[What to produce] Your answer should consist of the lines below that hold the word "black".
BEGIN Information
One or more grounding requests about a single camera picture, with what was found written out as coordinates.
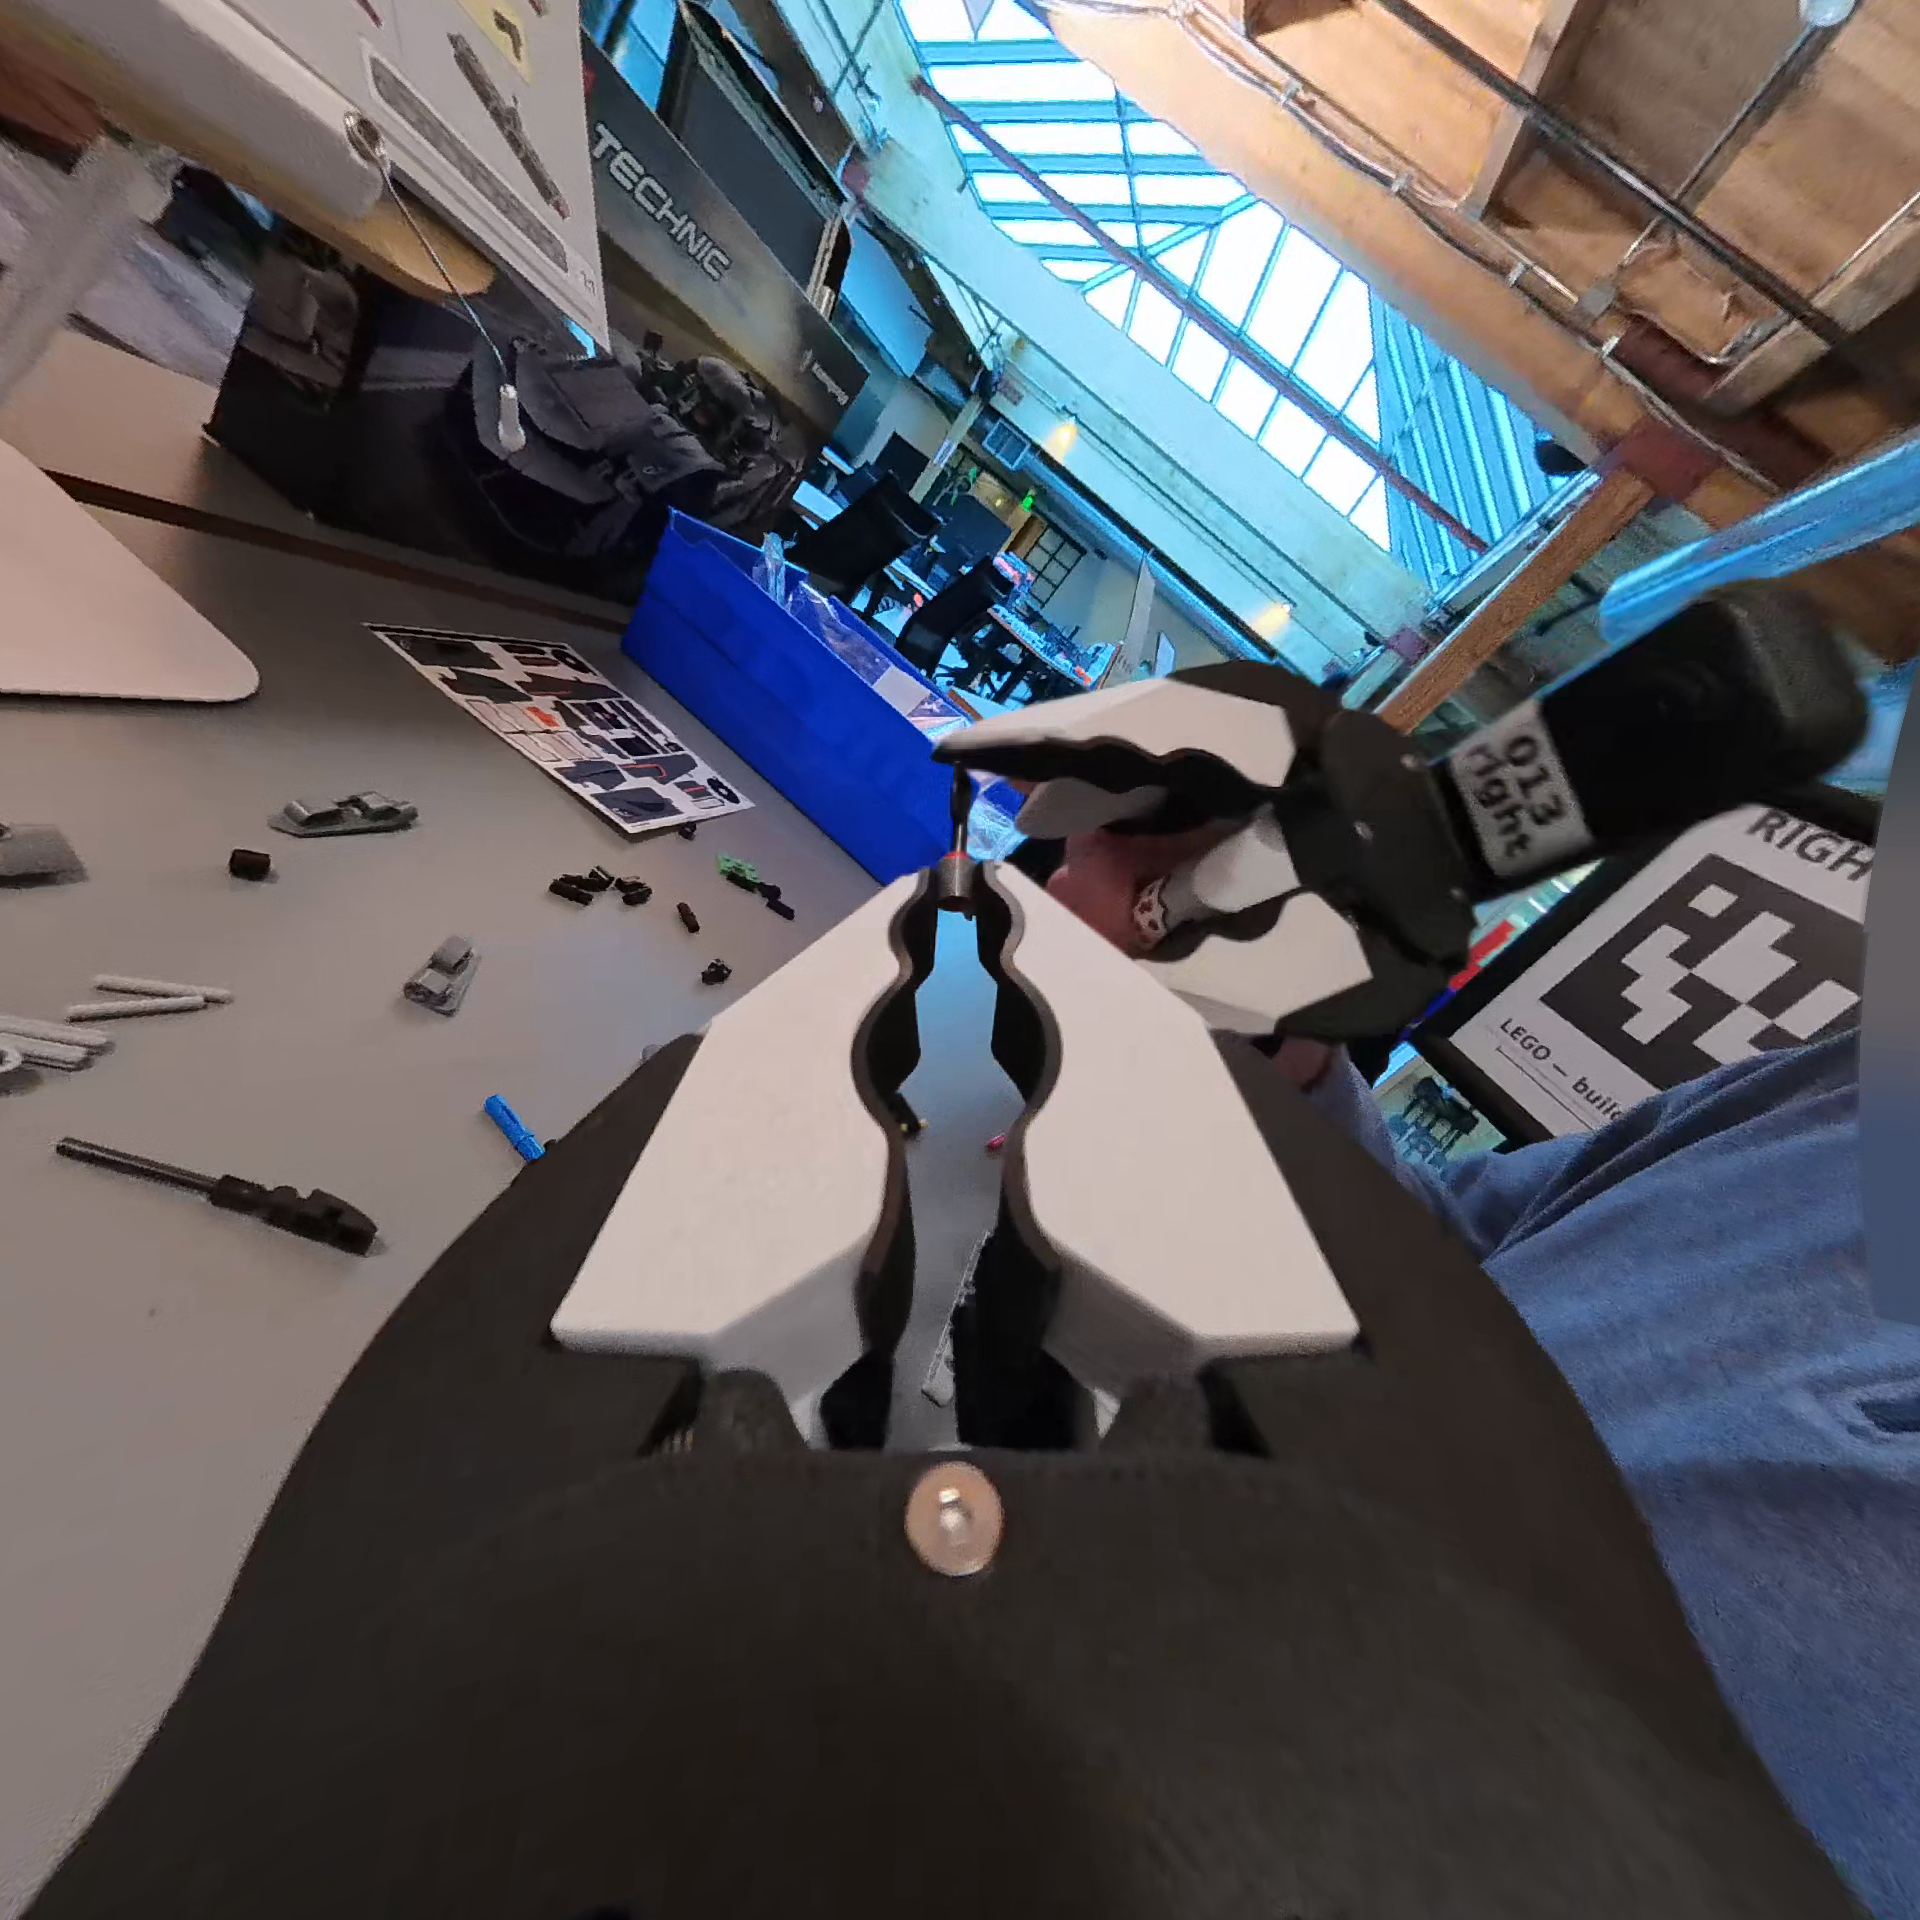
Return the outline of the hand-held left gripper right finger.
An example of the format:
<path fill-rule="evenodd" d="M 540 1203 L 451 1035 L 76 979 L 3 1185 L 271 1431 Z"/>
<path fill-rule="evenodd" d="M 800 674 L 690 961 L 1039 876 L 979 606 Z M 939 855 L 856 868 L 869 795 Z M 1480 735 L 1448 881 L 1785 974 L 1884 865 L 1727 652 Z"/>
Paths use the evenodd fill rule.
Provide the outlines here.
<path fill-rule="evenodd" d="M 1073 1449 L 1097 1404 L 1361 1324 L 1205 1020 L 1010 867 L 973 878 L 993 1058 L 1023 1095 L 951 1321 L 968 1449 Z"/>

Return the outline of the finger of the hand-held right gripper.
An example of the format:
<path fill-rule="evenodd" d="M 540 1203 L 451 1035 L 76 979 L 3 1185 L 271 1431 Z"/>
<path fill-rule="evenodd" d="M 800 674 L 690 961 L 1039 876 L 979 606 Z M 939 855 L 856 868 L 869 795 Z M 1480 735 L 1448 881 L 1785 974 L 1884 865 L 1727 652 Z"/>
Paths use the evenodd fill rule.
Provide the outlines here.
<path fill-rule="evenodd" d="M 1079 775 L 1032 785 L 1015 817 L 1024 840 L 1066 841 L 1079 835 L 1179 836 L 1205 825 L 1205 811 L 1165 785 L 1109 788 Z"/>
<path fill-rule="evenodd" d="M 1232 795 L 1285 785 L 1295 732 L 1279 705 L 1152 680 L 979 720 L 936 743 L 931 756 L 1026 786 L 1075 780 L 1101 794 Z"/>

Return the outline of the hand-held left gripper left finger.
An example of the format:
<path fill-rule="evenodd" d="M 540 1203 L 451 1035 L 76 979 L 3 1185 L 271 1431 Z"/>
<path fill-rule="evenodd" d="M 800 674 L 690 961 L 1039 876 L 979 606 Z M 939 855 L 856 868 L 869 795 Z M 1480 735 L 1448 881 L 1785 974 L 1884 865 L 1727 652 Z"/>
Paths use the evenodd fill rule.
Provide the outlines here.
<path fill-rule="evenodd" d="M 914 1291 L 900 1090 L 931 970 L 921 873 L 668 1048 L 680 1081 L 552 1338 L 759 1375 L 812 1446 L 879 1446 Z"/>

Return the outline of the person's right forearm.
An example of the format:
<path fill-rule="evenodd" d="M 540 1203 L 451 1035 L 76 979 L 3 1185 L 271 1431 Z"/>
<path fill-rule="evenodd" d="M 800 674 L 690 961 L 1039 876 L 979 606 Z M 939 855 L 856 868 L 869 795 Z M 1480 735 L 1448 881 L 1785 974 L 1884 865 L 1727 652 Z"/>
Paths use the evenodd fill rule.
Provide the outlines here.
<path fill-rule="evenodd" d="M 1722 1691 L 1874 1915 L 1915 1915 L 1915 1479 L 1865 1287 L 1859 1042 L 1777 1048 L 1587 1136 L 1444 1174 L 1343 1058 L 1307 1081 L 1572 1385 Z"/>

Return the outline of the black lego axle with connector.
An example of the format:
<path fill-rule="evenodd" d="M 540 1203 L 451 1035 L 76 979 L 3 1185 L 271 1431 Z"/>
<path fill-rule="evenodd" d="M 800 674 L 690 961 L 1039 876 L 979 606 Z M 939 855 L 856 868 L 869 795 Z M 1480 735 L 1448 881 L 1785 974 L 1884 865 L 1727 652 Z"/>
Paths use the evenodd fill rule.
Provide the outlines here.
<path fill-rule="evenodd" d="M 368 1257 L 377 1244 L 377 1225 L 360 1207 L 324 1190 L 303 1192 L 288 1185 L 256 1185 L 242 1175 L 207 1175 L 170 1161 L 145 1160 L 122 1147 L 63 1136 L 56 1155 L 89 1168 L 119 1174 L 123 1178 L 156 1185 L 170 1192 L 194 1194 L 213 1209 L 248 1217 L 276 1233 L 303 1242 L 327 1246 L 349 1257 Z"/>

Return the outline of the lego sticker sheet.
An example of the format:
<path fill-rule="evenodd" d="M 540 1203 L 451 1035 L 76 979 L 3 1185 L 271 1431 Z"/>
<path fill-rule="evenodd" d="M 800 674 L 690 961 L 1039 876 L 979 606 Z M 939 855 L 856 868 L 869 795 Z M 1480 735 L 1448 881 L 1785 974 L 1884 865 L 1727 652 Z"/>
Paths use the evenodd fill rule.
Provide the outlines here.
<path fill-rule="evenodd" d="M 368 624 L 436 694 L 627 840 L 753 811 L 683 735 L 556 640 Z"/>

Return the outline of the black lego set box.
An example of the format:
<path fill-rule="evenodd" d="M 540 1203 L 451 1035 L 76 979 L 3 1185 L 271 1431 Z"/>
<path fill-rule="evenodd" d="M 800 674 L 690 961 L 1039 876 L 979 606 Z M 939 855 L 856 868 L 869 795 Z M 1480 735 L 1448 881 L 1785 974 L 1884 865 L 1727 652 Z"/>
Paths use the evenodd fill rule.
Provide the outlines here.
<path fill-rule="evenodd" d="M 329 530 L 611 601 L 669 513 L 781 530 L 867 375 L 589 38 L 580 66 L 605 343 L 509 270 L 416 296 L 279 225 L 207 432 Z"/>

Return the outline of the lego instruction booklet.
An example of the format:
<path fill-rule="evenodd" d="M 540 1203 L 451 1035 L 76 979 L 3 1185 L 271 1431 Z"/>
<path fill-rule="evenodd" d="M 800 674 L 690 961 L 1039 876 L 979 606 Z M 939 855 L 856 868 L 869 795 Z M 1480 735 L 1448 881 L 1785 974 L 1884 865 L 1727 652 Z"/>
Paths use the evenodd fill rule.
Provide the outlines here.
<path fill-rule="evenodd" d="M 355 25 L 395 170 L 609 347 L 580 8 L 372 3 Z"/>

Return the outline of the person's right hand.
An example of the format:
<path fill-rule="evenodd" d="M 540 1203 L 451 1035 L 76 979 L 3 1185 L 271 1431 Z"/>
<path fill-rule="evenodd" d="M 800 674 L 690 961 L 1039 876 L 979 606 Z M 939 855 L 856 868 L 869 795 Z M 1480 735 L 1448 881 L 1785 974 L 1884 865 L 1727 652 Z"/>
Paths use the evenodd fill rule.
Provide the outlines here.
<path fill-rule="evenodd" d="M 1183 832 L 1112 825 L 1064 841 L 1047 894 L 1106 945 L 1141 959 L 1177 934 L 1265 905 L 1276 894 L 1271 867 L 1248 824 Z"/>

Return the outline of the black office chair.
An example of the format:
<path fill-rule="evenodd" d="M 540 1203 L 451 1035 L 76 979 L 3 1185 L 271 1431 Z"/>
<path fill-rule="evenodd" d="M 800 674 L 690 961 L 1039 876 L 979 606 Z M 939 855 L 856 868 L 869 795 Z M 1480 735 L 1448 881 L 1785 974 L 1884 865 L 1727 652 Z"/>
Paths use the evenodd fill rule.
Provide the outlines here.
<path fill-rule="evenodd" d="M 929 684 L 941 682 L 941 660 L 948 649 L 959 654 L 959 671 L 948 684 L 971 682 L 999 647 L 987 640 L 991 614 L 1024 587 L 1024 564 L 1005 554 L 995 554 L 968 568 L 947 587 L 932 595 L 903 626 L 897 649 Z"/>
<path fill-rule="evenodd" d="M 939 528 L 941 519 L 936 513 L 913 499 L 895 473 L 880 471 L 839 514 L 793 543 L 787 560 L 821 593 L 853 606 L 885 570 L 932 540 Z"/>

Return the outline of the blue plastic bin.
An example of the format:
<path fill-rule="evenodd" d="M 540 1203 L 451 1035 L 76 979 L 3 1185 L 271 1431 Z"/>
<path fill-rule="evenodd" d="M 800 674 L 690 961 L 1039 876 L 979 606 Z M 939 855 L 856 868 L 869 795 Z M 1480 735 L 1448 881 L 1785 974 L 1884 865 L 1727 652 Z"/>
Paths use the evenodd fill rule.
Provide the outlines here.
<path fill-rule="evenodd" d="M 759 548 L 669 513 L 624 654 L 876 881 L 951 846 L 951 769 L 754 583 Z"/>

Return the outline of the white board with black pattern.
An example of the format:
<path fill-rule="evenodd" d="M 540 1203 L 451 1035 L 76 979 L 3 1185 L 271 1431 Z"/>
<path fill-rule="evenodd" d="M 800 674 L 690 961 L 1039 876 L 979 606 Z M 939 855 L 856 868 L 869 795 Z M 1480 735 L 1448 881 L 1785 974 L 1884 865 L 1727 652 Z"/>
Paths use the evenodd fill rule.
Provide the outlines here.
<path fill-rule="evenodd" d="M 1859 1025 L 1879 809 L 1825 792 L 1603 860 L 1441 1004 L 1413 1048 L 1507 1140 Z"/>
END Information
[Answer section]
Return the outline of the black lego axle with connector.
Return the outline of the black lego set box.
Return the outline of the black office chair.
Return the outline of the white board with black pattern.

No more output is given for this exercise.